* **What the task asks**
Transcribe all the entries word for word, skipping the pictures.

[Records excerpted from a collection]
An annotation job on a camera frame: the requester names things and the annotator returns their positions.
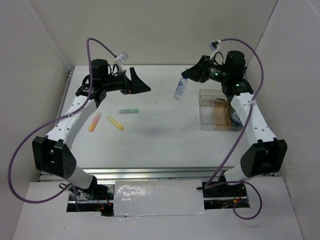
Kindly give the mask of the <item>clear blue cap glue bottle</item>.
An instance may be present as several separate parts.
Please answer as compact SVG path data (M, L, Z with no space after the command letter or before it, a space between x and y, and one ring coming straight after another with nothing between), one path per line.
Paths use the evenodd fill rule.
M182 77L179 82L178 82L178 85L176 87L176 90L175 90L175 93L173 95L173 97L176 99L176 100L180 100L186 90L186 87L187 87L187 84L188 84L188 79L186 77Z

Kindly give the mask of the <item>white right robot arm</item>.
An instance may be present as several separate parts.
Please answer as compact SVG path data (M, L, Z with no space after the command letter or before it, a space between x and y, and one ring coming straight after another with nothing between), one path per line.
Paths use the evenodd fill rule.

* **Result**
An annotation job on a camera frame: the requester names things and the annotator returns their positions.
Kindly give the mask of the <item>clear blue cap glue bottle</item>.
An instance may be present as several separate parts.
Please answer as compact SVG path data (M, L, Z with no space after the command letter or before it, a space between x and y, and one ring coming straight after another with nothing between), one path per line.
Paths use the evenodd fill rule.
M182 77L179 82L178 82L178 85L176 87L176 90L175 90L175 93L173 95L173 97L176 99L176 100L180 100L186 90L186 87L187 87L187 84L188 84L188 79L186 77Z

Kindly give the mask of the <item>white right robot arm</item>.
An instance may be present as several separate parts.
Please answer as compact SVG path data (M, L, Z with no space after the command letter or before it, a space between x and y, and one ring coming straight after another with nothing between), one path per line.
Paths use the evenodd fill rule.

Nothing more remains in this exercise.